- [Task details] Your answer must contain only the lines from the one containing "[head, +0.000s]" through the end of the entries below, reproduced character for character.

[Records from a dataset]
# # # # #

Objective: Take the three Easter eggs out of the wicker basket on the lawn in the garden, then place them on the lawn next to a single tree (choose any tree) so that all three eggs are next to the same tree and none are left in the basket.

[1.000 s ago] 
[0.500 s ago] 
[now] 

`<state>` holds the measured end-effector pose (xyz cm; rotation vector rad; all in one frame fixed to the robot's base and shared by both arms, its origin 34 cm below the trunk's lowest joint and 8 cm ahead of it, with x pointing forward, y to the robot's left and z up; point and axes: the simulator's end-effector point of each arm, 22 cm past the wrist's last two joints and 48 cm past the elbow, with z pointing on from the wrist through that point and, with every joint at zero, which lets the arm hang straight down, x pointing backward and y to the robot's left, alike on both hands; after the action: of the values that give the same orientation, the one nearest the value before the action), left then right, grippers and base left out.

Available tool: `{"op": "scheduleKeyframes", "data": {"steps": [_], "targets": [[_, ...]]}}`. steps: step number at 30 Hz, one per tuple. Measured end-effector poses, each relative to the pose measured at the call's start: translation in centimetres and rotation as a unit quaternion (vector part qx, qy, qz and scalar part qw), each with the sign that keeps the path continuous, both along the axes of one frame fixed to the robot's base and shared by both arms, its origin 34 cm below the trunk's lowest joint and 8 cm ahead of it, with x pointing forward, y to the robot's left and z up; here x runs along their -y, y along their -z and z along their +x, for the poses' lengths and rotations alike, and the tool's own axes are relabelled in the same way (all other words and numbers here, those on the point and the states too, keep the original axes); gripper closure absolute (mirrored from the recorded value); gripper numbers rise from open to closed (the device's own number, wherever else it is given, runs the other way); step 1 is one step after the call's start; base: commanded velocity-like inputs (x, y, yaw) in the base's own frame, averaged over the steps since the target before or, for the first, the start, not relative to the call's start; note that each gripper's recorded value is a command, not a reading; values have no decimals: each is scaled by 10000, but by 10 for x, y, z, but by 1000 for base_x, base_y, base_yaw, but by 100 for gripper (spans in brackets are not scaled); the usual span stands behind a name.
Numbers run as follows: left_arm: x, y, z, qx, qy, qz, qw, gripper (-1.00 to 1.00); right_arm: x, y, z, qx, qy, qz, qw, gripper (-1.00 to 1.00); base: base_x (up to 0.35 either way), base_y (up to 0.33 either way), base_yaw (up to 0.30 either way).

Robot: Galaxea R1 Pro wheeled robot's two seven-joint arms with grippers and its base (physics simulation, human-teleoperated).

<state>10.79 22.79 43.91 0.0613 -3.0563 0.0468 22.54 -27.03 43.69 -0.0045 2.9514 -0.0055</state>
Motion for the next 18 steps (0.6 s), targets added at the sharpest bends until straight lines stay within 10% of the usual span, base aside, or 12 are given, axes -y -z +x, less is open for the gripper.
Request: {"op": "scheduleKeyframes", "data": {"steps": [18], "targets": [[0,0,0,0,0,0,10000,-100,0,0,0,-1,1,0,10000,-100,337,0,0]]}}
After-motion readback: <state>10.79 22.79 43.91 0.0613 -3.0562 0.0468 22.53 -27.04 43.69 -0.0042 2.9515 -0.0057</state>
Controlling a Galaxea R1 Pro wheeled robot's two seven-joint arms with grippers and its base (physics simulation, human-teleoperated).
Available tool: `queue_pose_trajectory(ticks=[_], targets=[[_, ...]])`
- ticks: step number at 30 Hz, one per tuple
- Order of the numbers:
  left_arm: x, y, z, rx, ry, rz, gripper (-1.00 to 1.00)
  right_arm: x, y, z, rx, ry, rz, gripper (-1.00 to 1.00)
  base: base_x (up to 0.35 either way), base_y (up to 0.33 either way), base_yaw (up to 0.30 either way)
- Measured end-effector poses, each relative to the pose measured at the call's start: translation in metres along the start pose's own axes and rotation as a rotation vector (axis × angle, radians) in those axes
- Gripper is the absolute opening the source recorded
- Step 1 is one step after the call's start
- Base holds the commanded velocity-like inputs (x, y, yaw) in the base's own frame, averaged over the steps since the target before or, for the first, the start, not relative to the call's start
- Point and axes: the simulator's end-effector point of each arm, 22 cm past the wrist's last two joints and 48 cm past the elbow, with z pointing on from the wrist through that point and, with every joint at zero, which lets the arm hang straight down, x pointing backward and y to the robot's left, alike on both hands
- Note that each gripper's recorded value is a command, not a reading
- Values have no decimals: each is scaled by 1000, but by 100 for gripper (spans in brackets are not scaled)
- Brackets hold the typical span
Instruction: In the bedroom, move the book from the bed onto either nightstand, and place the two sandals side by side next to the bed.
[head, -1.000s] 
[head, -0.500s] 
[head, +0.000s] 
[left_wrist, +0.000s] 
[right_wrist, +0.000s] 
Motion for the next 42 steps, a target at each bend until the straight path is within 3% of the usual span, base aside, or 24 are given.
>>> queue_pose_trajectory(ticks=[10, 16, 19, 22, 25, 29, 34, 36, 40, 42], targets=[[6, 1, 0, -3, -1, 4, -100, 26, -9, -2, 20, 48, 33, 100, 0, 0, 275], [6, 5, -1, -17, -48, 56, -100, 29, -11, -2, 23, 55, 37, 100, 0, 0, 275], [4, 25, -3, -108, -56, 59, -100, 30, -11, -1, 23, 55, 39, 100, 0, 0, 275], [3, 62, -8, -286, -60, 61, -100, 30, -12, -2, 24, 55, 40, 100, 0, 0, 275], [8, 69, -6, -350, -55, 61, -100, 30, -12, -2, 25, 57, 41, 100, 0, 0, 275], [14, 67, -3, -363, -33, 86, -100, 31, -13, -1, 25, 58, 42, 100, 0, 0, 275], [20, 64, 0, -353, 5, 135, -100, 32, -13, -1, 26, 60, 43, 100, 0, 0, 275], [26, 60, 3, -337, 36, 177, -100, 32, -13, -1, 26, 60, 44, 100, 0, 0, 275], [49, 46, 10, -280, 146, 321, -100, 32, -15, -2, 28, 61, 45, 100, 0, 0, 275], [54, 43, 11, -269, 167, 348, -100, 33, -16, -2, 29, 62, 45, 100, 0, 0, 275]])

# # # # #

- [Result of the task]
[head, +0.000s] 
[left_wrist, +0.000s] 
[right_wrist, +0.000s] 
Motion for the next 42 steps, a target at each bend until the straight path is within 3% of the usual span, base aside, or 24 are given.
>>> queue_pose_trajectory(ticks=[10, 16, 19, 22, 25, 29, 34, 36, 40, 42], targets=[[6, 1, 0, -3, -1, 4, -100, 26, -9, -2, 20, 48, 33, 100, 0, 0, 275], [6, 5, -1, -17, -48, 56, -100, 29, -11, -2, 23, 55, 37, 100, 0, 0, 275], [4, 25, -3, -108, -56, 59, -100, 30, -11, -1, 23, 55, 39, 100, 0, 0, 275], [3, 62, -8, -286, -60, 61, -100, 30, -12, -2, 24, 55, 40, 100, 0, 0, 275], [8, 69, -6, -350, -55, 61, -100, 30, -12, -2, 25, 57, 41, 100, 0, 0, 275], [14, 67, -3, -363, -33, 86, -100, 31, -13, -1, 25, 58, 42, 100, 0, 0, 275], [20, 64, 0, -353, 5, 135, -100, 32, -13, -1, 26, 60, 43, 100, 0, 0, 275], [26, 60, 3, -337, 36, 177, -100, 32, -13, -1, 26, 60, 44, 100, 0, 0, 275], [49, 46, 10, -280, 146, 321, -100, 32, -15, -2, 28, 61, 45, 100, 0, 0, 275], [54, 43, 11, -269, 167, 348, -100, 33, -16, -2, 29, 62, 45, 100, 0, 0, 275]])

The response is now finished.